Simply claiming to be inclusive and future-focused does not necessarily mean that this is reflected on the ground.
An examination of culture must also make a consideration for context. There is no blueprint for how a culture ‘should’ be.
Making it a part of any decision-making process means striking a balance between being able to compare firms while being flexible enough to account for nuances between different teams.
Examining how a company delivers value to employees and clients, as well as how the overarching leadership provides guidance and oversight of culture, is a good starting point.
If management leads with integrity and fairness, while balancing hiring the best talent with incorporating diversity, then it hints at a positive underlying culture.
If an individual portfolio manager owns shares in their own strategies and owns or has strong influence over the asset management business, it is generally a good sign.
It means their interests can be aligned with the clients, and that’s one of the tests we apply before selecting them to invest the Trust’s assets.
Clearly, there will be many examples of weak culture that suggest limited prospects for a firm.
Issues such as a lack of development opportunities for junior staff can be a big red flag when looking into a business.
If staff do not appear to be engaged or connected with the firm’s mission, or if there is ‘groupthink’ and little diversity in thought, this can also raise concerns.
Other red flags might include closely-held ownership, or a firm that places little value on levels of client satisfaction.
Is it worth the time?
Making ‘culture’ an integral part of the investment process is, admittedly, time consuming.
It is also a heavily subjective consideration to make given the differences between businesses and management styles.
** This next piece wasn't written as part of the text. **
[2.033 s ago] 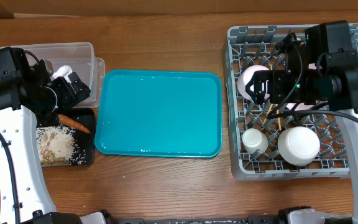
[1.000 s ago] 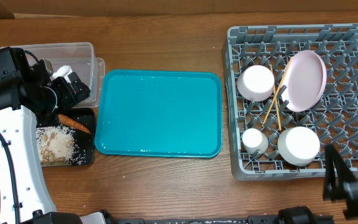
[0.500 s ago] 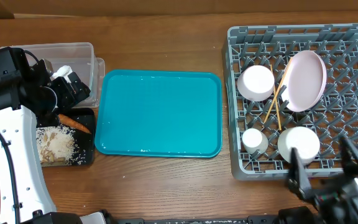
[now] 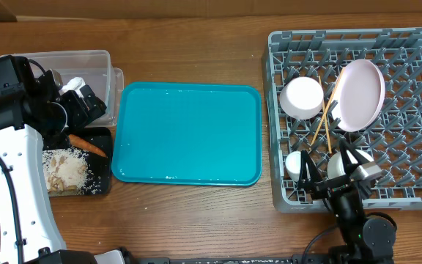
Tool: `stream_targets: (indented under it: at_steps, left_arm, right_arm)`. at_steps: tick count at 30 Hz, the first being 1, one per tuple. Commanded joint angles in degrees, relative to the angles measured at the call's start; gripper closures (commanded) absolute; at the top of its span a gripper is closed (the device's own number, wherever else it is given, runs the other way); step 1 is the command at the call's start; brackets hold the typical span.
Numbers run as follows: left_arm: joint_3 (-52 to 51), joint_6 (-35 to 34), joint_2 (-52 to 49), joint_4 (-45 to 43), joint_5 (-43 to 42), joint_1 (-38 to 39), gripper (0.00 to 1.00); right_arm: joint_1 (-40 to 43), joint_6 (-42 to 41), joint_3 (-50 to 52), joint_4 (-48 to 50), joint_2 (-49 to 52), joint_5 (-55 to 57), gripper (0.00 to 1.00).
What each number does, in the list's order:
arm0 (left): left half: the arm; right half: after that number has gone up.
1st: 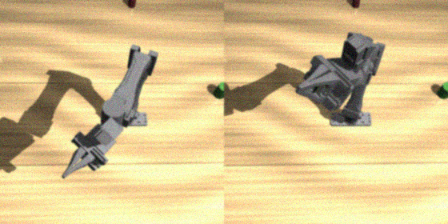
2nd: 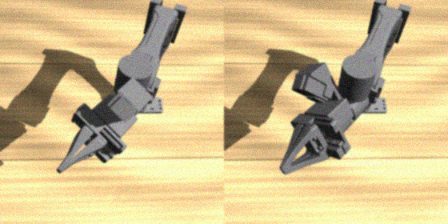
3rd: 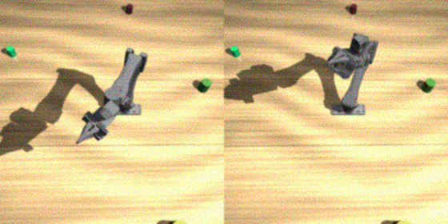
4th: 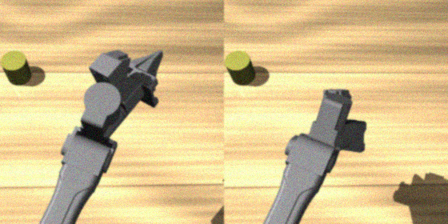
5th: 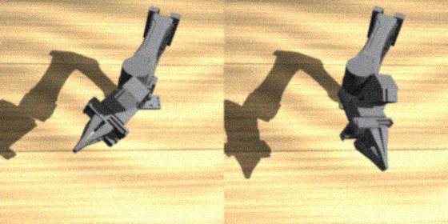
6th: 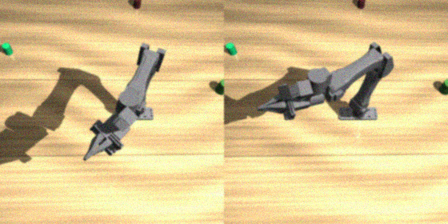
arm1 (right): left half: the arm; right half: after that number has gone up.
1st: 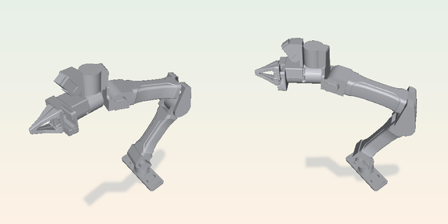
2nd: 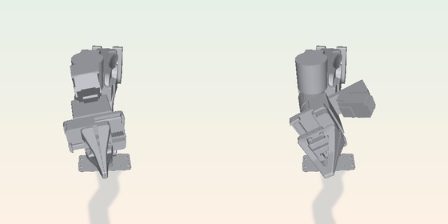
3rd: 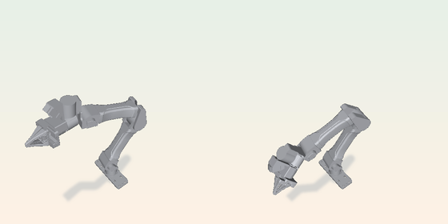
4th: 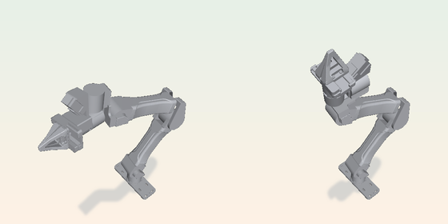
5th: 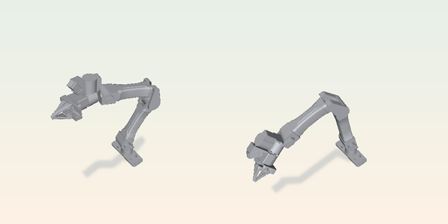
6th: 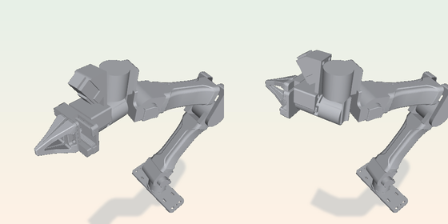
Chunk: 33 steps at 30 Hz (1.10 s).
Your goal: Sort waste into correct bins and load items into the dishwasher
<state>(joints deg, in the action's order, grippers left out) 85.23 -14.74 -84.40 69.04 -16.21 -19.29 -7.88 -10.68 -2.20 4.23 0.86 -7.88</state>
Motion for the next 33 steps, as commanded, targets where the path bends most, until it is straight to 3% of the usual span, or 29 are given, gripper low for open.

Often, the trend towards short-termism can stop investors from viewing culture as an important indicator; sometimes this is due to the length of time it can take for a positive culture to translate into tangible financial returns.
Yet we believe culture can provide a clear and sustainable edge when it comes to investing.
It may be time-consuming and difficult - to say the least - but just because something is hard to measure it does not mean it is not worth the effort, particularly in the pivotal area of company culture.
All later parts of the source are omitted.